Sa vie et son parcours n’ont été jalonnés que de rencontres fortuites. Encore faut-il savoir transformer les essais. Laurent Artufel, l’homme pluriel, a su les mettre à profit. Autant acteur, magicien, animateur (télé et radio), que journaliste, RP ou producteur, il a toujours pris plaisir à jongler de l’une à l’autre de ses compétences. Cette diversité est une force. Jacques Martin l’avait compris. Il était lui aussi un arc à plusieurs cordes. C’est donc lui qui met les pieds à l’étrier au jeune marseillais. Laurent a vingt ans, des rêves plein la tête. Il a quitté ses calanques natales pour tenter sa chance à Paris. Ça semble lui réussir. Le pionnier du divertissement télévisuel le révèle dans son émission « Sous vos applaudissements » ; des ovations dont l’originaire de La Bouilladisse va se nourrir, se délecter jusqu’à en faire son « moteur » , son adrénaline.
L’impulsif ingénieux côtoie des personnalités, connait la notoriété, embrasse le succès sur scène, découvre le monde de la nuit ; un milieu galvanisant qui entraîne le provincial dans son tourbillon. Laurent l’audacieux, découvre Paris et ses travers, devient un papillon de nuit attiré par les strass et les paillettes. Il passe d’une soirée mondaine au carré VIP d’un club branché.

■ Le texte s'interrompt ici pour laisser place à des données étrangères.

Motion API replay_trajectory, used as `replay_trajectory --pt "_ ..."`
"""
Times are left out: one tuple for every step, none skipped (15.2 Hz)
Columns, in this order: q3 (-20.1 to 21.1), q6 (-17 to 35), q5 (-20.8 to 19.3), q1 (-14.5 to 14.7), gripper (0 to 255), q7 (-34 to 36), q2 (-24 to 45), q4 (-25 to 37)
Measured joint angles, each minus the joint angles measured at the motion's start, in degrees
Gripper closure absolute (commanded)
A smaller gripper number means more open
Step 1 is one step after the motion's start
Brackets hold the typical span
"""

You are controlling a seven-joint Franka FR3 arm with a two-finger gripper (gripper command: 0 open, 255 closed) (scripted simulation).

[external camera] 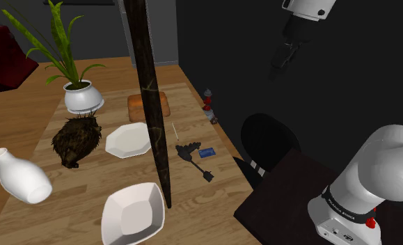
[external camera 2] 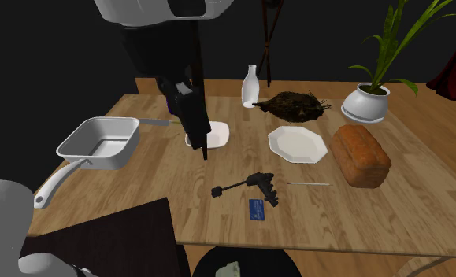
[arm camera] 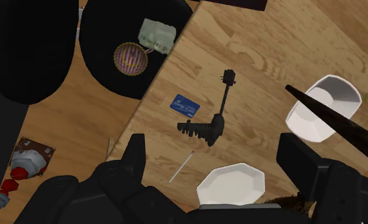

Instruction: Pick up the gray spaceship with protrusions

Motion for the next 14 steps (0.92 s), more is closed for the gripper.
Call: replay_trajectory --pt "0.0 0.0 0.0 0.0 0 0.0 0.0 0.0" --pt "0.3 0.9 0.2 0.0 0 0.2 0.2 -0.7" --pt "0.6 2.4 0.4 0.1 0 0.6 0.5 -1.8" --pt "1.3 4.2 0.8 0.2 0 1.2 1.1 -3.1" --pt "1.7 5.7 1.1 0.3 0 1.6 1.2 -4.4" --pt "2.3 7.5 1.4 0.5 0 2.1 1.8 -5.6" --pt "3.1 9.5 1.9 0.7 0 2.9 2.3 -7.1" --pt "3.7 11.4 2.2 0.8 0 3.4 3.4 -7.8" --pt "4.0 13.4 2.4 0.8 0 3.6 4.4 -8.8" --pt "4.7 15.7 2.8 1.0 0 4.2 5.4 -10.0" --pt "5.3 17.8 3.1 1.1 0 4.7 6.6 -10.9" --pt "6.1 19.9 3.6 1.3 0 5.5 7.8 -11.7" --pt "6.7 21.9 3.9 1.4 0 6.0 9.3 -12.2" --pt "7.3 23.8 4.2 1.6 0 6.6 9.9 -13.3"
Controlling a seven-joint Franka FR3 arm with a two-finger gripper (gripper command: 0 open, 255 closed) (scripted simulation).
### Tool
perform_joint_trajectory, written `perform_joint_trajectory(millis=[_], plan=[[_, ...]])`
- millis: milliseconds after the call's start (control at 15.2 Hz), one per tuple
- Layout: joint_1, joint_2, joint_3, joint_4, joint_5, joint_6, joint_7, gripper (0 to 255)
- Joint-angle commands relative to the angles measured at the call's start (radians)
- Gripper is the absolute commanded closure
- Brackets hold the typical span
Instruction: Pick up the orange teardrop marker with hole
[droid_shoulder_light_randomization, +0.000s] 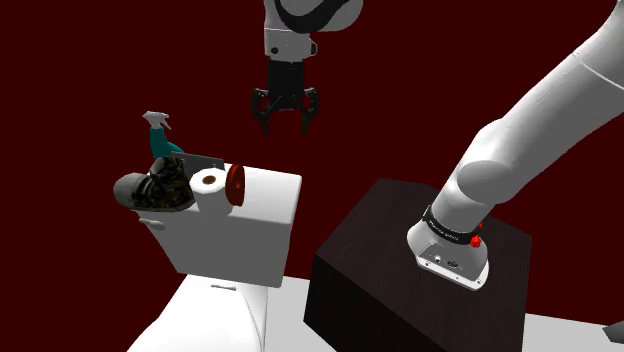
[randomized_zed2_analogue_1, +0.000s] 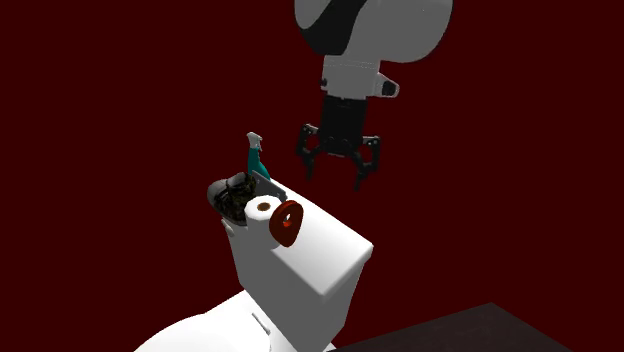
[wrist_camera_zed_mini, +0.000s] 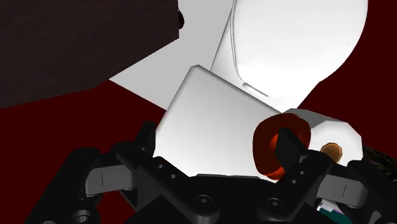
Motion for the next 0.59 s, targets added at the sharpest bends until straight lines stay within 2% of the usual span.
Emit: perform_joint_trajectory(millis=[0, 528], plan=[[-0.005, 0.072, 0.023, 0.033, -0.003, 0.042, 0.08, 0], [0.005, 0.401, 0.055, 0.209, -0.077, 0.194, 0.382, 0]])
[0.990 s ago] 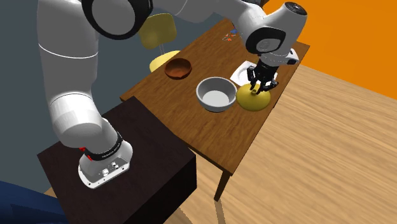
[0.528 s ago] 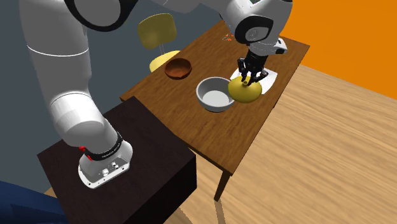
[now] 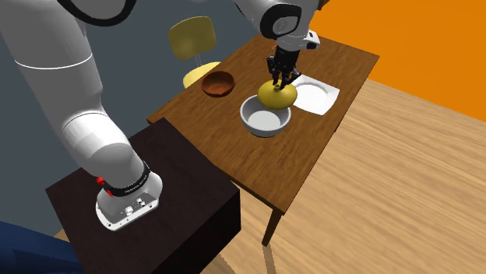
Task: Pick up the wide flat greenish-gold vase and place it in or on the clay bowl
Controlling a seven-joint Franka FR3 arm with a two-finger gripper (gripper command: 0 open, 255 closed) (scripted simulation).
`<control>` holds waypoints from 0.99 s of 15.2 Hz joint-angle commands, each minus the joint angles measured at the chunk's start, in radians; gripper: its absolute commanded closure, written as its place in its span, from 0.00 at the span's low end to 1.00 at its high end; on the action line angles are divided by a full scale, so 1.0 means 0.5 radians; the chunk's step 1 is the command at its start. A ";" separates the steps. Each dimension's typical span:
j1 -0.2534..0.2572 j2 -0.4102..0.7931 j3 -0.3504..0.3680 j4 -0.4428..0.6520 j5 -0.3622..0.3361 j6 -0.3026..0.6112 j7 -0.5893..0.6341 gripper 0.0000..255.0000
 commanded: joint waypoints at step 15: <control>0.453 -0.197 0.286 -0.157 -0.101 0.041 0.785 1.00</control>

Mais tel Icare, le noctambule jet-setter, l’oiseau de nuit aux étoiles plein les yeux va se bruler les ailes. « J’étais dans la place – ou en place (…), mais certainement pas à ma place ». Un parcours fait d’illusions, de plaisirs artificiels et surtout de déboires et de désillusions.
L’animateur le plus sexy de la télé qui se croyait « Nec pluribus Impar » (« au-dessus de tous ») va tout perdre du jour au lendemain. « Le bateleur » comme le nommait Catherine Ceylac, sans doute trop sûr de lui, est subitement « HS, hors-jeu ». Lui qui a rencontré Elie Kakou, Carlos, Gilbert Bécaud, Robert Hossein, Nathalie Baye, Véronique Sanson, Pierre Perret et même la grande Céline Dion…, lui qui a travaillé sur Voltage, M6, Pink TV, France 2, Direct 8, lui, le touche à tout populaire à qui presque tout réussissait, son Game is over. Il fait rimer décadence avec déchéance. Son cercle d’amis se réduit comme peau de chagrin. Il se retrouve dos au mur, face à sa crise d’identité. « À courir partout, je ne suis finalement allé nulle part. Enfin, c’est ce que je ressens aujourd’hui, c’est ce qui alimente ma fameuse crise de la quarantaine. Une crise d’identité déclenchée par cette impression d’en avoir déjà eu mille ! » Monsieur désespoir lui tient désormais compagnie depuis, notamment que celui qui partageait sa vie et qu’il était sur le point d’épouser l’a quitté.
Le voici aux portes d’une traversée du désert. La dépression batifole avec lui et déclenche des crises d’angoisse qu’il tente de soulager via un placebo fait de Lexomil et d’alcool. Laurent sombre et s’enlise. Il tente même de se suicider, lui, qu’un accident de voiture, avait déjà fait flirter avec la mort. Tel un électrochoc, il prend alors et enfin conscience de son égarement, de l’importance de reconsidérer ses priorités et de se tourner vers l’essentiel. Il lui faut comprendre comment il en est arrivé là et expier ses fautes. C’est son salut. L’erreur n’est-elle pas humaine et le pardon n’est-il pas divin ? Justement, ce besoin d’absolution va le conduire à prendre du recul à l’ombre des projecteurs, bien loin du monde médiatique, là où personne ne l’attend ni ne le connaît. Rien de mieux qu’un endroit spirituel pour faire le point et se recentrer. Sa retraite auprès de moines lui permet de se retrouver. À nouveau, l’éternel enfant peut arborer son beau sourire malicieux et de l’ombre, revenir à la lumière.
“Les plus gentils ne sont pas ceux que vous croyez” par un très attachant Laurent Artufel. Une biographie toute en délicatesse à travers des souvenirs racontés avec humilité et sincérité et des confessions intimes livrées telles que des excuses. Mais de s’acquitter de quoi ? D’avoir voulu toucher les étoiles et d’en être revenu ? Aux éditions Jets d’Encre.